American merchant (1789–1865)

Pierre Chouteau Jr. (January 19, 1789 – September 6, 1865), also referred to as Pierre Cadet Chouteau, was an American merchant and a member of the wealthy Chouteau fur-trading family of St. Louis, Missouri.

==Early life and education==
Chouteau was born in St. Louis, where his father, Jean Pierre Chouteau, was one of the first settlers and part of the ethnic French elite. His mother was Pelagie Kiersereau (1767–1793). One of his brothers was Auguste Pierre Chouteau. A half-brother (by his father's second wife Brigitte Saucier) was François Chouteau, a trader who became one of the first European-American settlers of Kansas City, Missouri. His son-in-law was John F. A. Sanford who later became one of Chouteau's business partners.

==Career==
Pierre Chouteau followed in the family footsteps by starting a trade with the Osage tribe at age 15. He also operated lead mines around Dubuque, Iowa until the War of 1812. Chouteau was a member of Bernard Pratte and Company, the Western agent for John Jacob Astor's American Fur Company in 1827. He pioneered the use of steamboats on the Missouri River.

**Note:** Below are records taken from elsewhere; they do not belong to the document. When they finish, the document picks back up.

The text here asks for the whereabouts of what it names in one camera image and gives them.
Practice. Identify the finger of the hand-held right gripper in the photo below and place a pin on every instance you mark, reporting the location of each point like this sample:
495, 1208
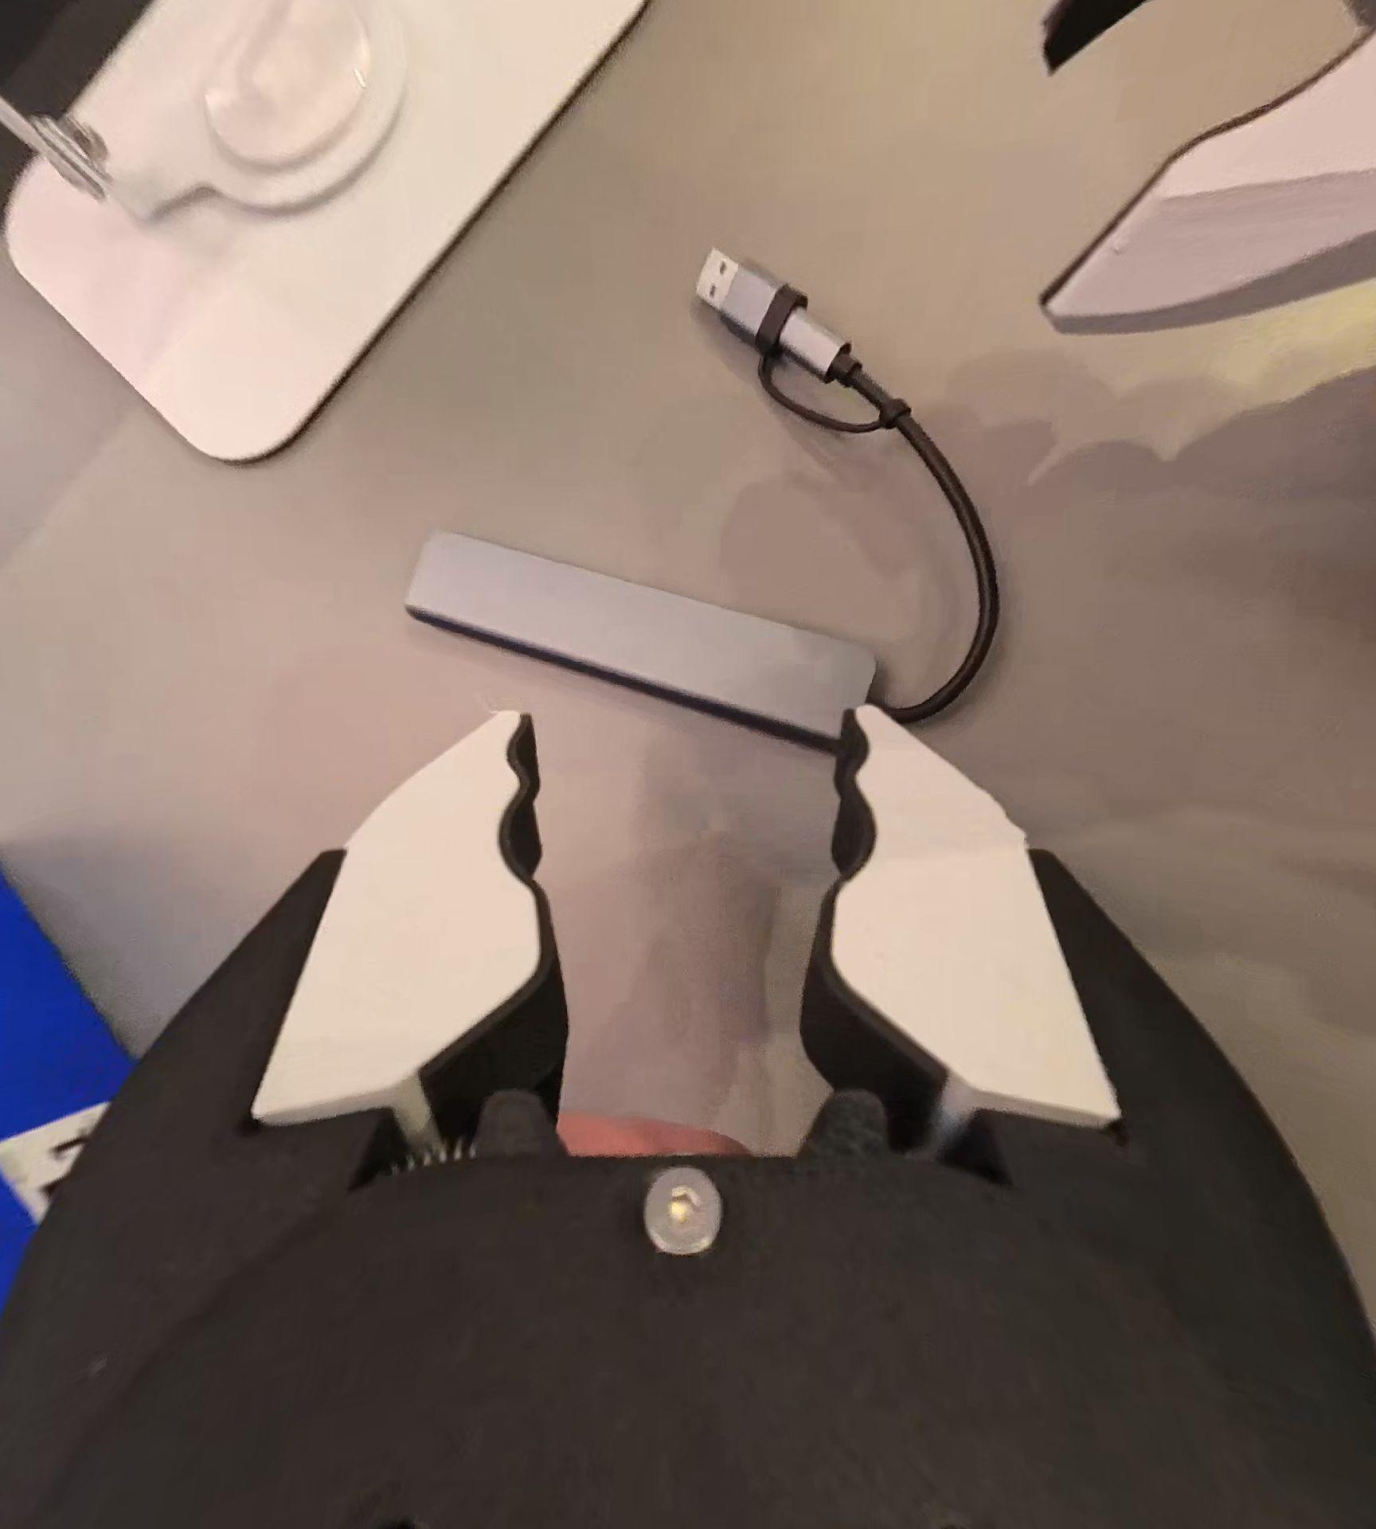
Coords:
1297, 180
1237, 11

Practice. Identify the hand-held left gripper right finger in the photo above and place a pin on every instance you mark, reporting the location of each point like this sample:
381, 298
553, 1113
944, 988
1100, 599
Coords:
950, 944

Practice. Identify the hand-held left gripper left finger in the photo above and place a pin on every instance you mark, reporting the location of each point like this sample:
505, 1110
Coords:
401, 932

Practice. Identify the instruction sheet on wooden stand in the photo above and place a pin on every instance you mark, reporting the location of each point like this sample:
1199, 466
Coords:
281, 311

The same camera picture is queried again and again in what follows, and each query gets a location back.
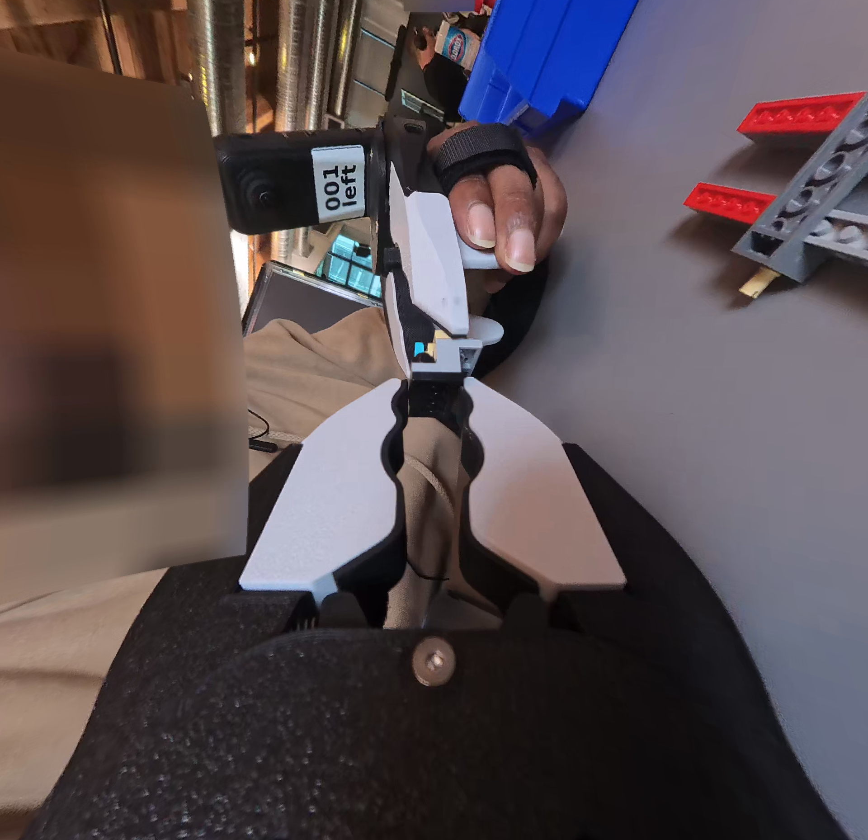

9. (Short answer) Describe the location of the small tan grey lego assembly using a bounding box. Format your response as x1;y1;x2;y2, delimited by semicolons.
409;330;486;384

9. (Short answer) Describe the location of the grey red lego beam frame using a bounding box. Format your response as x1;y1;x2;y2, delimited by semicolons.
681;90;868;300

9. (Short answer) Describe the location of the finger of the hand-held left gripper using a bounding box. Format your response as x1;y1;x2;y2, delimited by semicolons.
382;270;435;381
387;165;472;342

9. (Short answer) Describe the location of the blue plastic storage bin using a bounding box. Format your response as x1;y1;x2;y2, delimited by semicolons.
458;0;653;140

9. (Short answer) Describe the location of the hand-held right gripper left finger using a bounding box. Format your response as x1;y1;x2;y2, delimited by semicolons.
239;378;408;593

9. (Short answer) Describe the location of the dark flat screen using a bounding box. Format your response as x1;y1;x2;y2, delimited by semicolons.
242;260;384;339

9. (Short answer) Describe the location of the silver ventilation duct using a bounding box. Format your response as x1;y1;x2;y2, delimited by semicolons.
273;0;370;133
182;0;246;136

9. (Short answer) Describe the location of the person's left hand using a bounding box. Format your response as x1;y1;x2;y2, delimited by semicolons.
448;142;568;293

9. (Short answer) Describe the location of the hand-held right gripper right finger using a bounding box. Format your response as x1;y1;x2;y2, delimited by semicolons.
461;375;628;593

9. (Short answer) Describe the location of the wipes canister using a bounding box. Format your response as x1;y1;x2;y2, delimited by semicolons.
434;18;484;66

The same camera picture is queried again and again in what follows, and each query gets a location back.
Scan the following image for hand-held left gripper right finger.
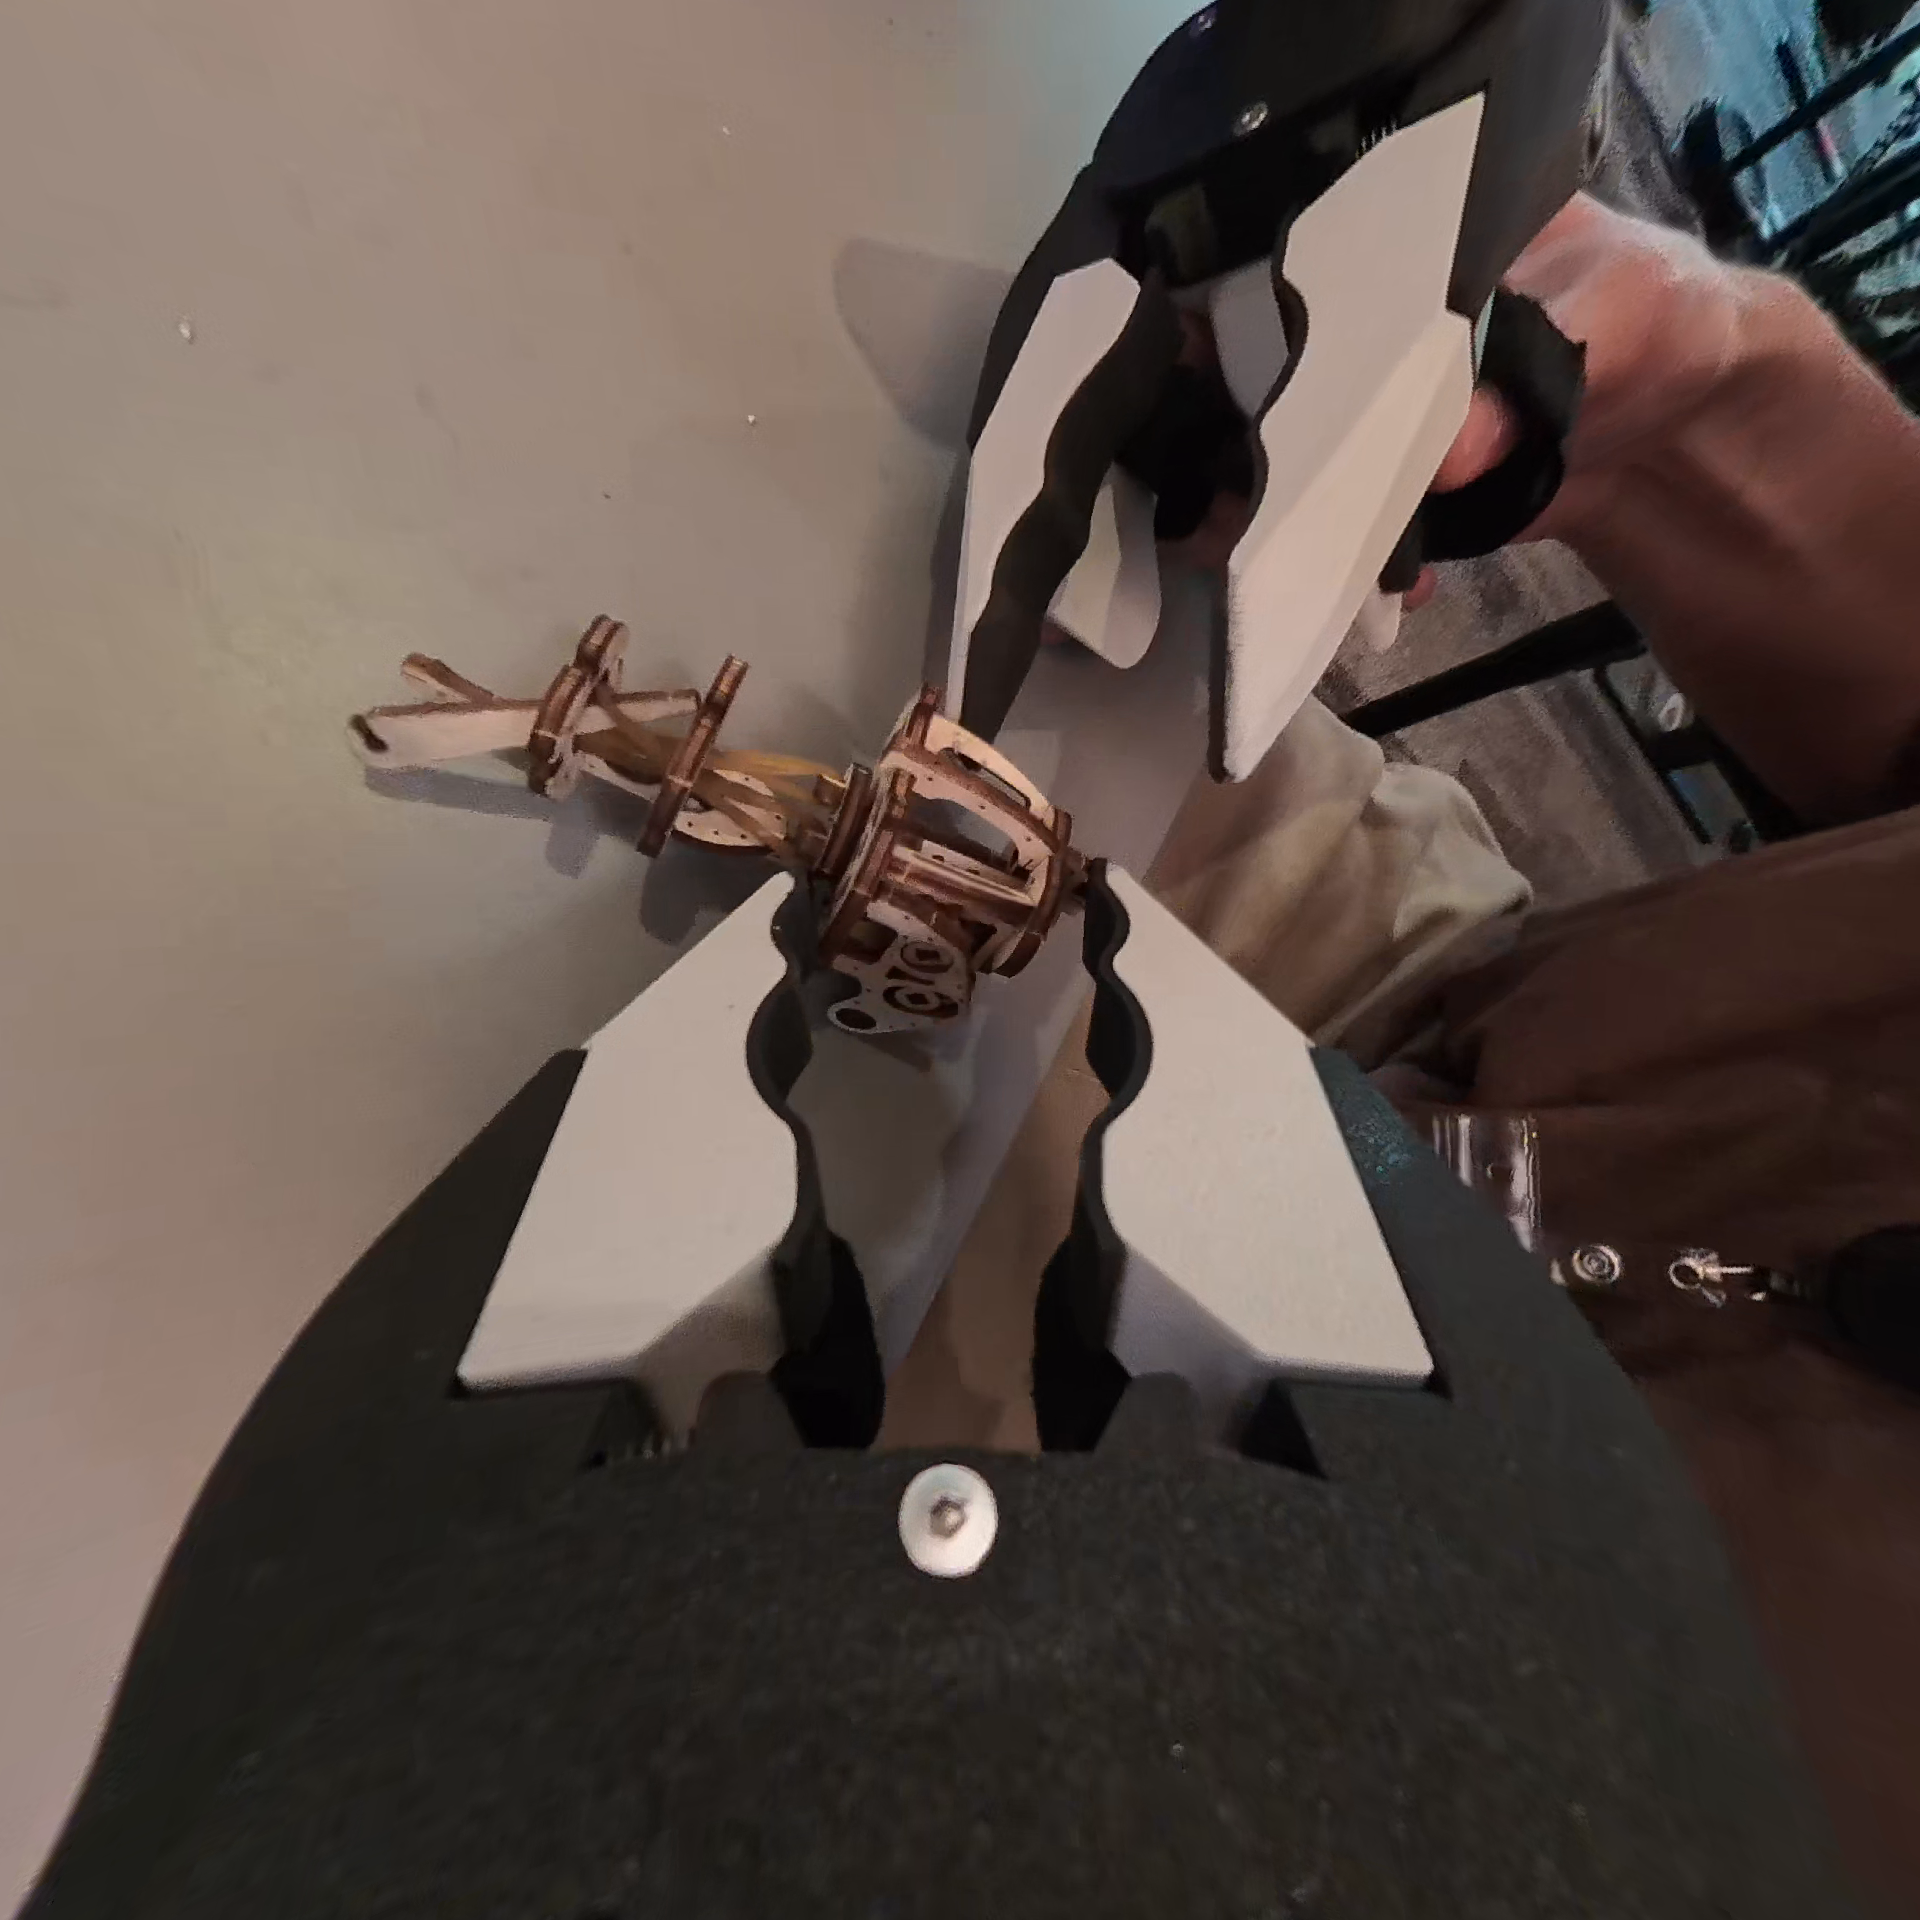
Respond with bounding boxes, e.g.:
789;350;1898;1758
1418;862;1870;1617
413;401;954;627
1072;857;1435;1392

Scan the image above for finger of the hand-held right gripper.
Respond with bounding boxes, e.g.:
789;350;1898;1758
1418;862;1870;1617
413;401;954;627
944;252;1163;722
1203;85;1488;786

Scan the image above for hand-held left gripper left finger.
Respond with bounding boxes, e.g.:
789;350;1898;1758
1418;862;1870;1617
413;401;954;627
453;873;828;1397

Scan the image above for wooden model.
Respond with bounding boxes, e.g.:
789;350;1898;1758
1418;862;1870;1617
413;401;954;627
348;611;1086;1047

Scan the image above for person's right forearm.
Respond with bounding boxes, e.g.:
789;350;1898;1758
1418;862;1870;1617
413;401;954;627
1582;292;1920;845

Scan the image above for person's right hand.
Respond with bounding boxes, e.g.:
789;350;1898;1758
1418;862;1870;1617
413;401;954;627
1402;192;1809;606

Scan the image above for person's beige trousers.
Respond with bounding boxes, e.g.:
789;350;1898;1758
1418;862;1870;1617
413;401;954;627
1152;696;1535;1055

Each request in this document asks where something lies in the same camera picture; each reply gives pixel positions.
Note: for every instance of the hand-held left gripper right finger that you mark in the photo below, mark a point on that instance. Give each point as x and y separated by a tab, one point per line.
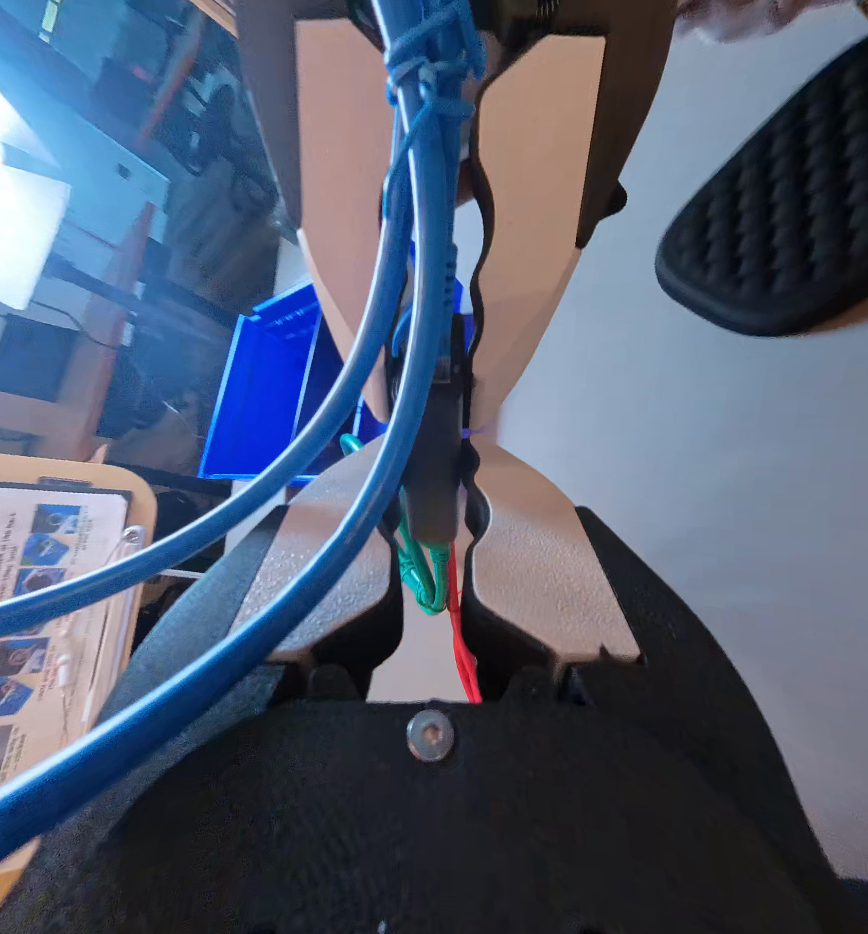
543	569

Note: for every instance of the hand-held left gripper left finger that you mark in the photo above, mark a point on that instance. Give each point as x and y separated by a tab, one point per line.
317	554

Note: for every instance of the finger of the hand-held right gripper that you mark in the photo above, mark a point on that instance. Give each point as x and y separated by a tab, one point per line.
543	182
339	182

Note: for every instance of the blue plastic bin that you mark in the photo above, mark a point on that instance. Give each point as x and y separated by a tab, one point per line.
266	394

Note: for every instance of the black chair armrest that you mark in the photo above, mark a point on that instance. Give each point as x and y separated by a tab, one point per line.
791	204

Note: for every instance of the printed instruction sheet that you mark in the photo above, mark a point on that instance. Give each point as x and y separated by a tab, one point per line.
40	584

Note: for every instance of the white box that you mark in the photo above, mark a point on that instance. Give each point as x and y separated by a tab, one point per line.
11	204

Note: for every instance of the black box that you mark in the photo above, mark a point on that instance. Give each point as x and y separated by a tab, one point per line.
29	357

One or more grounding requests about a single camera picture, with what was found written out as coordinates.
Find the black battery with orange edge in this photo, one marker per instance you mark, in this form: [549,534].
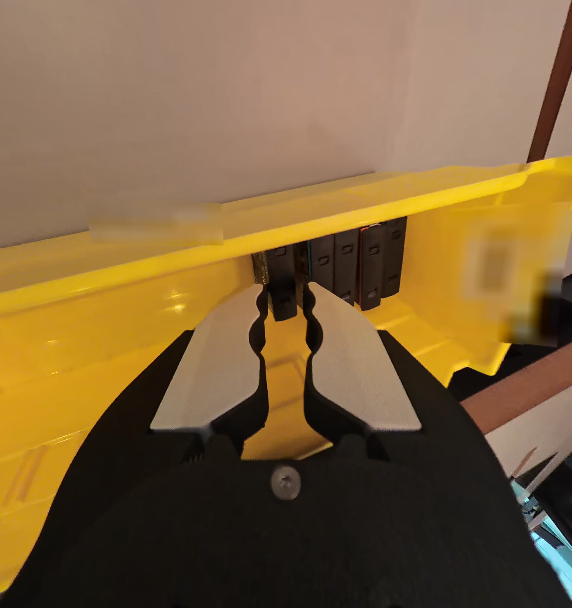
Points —
[372,266]

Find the yellow plastic bin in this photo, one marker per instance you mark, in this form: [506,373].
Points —
[100,342]

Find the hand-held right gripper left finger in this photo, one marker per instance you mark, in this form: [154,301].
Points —
[210,375]

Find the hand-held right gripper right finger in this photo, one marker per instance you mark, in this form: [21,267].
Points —
[362,375]

In 1834, Pratte and Chouteau bought all the Missouri River interests of the Astor Fur company. (The northern portion of Astor's company went to Ramsay Crooks, who retained the "American Fur Company" title for his company.) It was reorganized in 1838 as Pierre Chouteau, Jr. and Company and continued until it dissolved in 1864.

In 1847 Pierre and his brother Auguste established Fort Benton in present-day Chouteau County, Montana as the last fur trading post on the Upper Missouri River.

In the early days, the Chouteau interests supplied pelts for the beaver hat industry. When the industry began to collapse around 1850, they began a trade in buffalo hides. Chouteau also invested heavily in railroads, rolling mills, and mining.

He was an influential contributor to US Senator Thomas Hart Benton. Benton was the namesake for Fort Benton when it was purchased by the US Army in 1865.

Chouteau died at his daughter's home in St. Louis on September 6, 1865.

==Legacy and honors==
- Chouteau County, Montana, was named for him, as is the town Choteau in nearby Teton County.
- He built Fort Pierre in South Dakota, which was named for him. Pierre, South Dakota, the state capital across the Missouri river from Fort Pierre, also is named for him.

==Papers==
A portion of the Pierre Chouteau and Family Papers are available for research use at the Minnesota Historical Society. They consist of original, photostatic copies from the Missouri Historical Society, and typed transcripts of letters between Pierre Chouteau, Henry Chouteau, Ramsay Crooks, George Davenport, Hercules L. Dousman, Kenneth McKenzie, Henry M. Rice, Joseph Rolette, Henry H. Sibley, Joseph M. Street, and others as well as contracts, accounts, and other related documents concerning the fur trade, fur companies, the Dakota, Sauk, and Fox Indians, and similar matters. Some digital content is available.